* TASK TO COMPLETE *
Look below for the line containing "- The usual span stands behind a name" and the line containing "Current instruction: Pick"; repeat exactly those two lines and all lines between them, and nothing else.

---------- DATA BELOW ----------

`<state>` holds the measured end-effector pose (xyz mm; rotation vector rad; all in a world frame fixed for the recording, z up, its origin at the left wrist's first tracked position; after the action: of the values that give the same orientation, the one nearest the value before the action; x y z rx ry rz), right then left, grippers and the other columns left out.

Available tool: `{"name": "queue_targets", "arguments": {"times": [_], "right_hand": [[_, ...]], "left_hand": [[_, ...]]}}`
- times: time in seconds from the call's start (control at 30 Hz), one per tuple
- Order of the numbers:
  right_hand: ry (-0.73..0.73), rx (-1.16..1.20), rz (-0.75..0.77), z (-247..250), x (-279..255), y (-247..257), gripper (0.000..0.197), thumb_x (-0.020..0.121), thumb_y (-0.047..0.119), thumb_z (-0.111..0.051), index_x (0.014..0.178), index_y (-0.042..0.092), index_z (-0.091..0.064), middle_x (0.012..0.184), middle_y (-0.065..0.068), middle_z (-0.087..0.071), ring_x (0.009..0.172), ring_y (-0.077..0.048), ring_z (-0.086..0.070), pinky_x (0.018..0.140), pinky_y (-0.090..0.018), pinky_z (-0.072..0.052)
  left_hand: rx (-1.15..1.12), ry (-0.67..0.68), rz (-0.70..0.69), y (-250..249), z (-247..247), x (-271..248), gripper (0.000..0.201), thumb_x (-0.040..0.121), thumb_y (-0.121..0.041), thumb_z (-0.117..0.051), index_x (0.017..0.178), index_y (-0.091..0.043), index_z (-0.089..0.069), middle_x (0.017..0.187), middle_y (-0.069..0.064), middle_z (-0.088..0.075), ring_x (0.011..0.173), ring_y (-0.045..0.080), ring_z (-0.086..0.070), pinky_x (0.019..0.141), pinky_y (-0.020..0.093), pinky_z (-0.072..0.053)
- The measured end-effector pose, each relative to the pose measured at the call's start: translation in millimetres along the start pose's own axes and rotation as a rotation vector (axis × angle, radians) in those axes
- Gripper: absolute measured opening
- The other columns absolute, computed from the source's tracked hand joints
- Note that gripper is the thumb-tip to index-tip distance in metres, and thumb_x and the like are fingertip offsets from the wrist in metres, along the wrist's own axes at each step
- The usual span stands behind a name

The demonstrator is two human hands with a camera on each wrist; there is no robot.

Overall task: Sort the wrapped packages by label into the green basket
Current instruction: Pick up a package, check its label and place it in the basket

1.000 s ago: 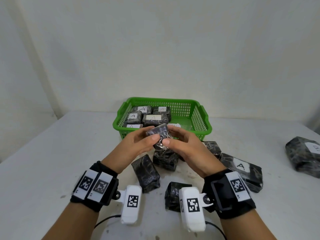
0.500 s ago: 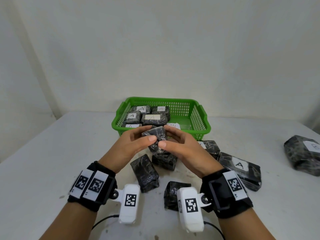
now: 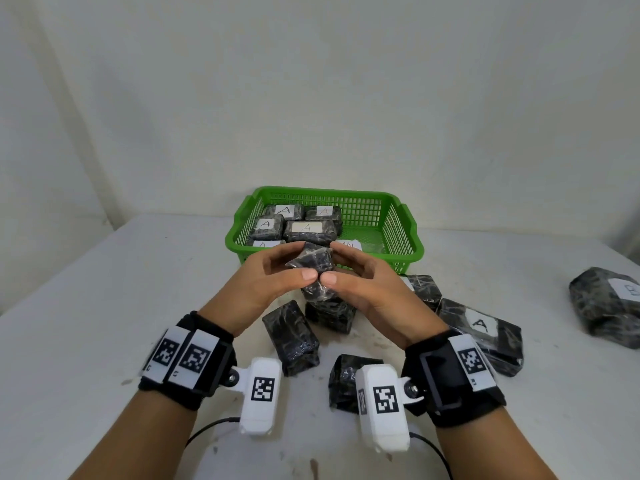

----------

* WRITTEN RESPONSE *
- The usual span stands behind a name

The demonstrator is two human hands with a camera on each wrist; there is no robot.

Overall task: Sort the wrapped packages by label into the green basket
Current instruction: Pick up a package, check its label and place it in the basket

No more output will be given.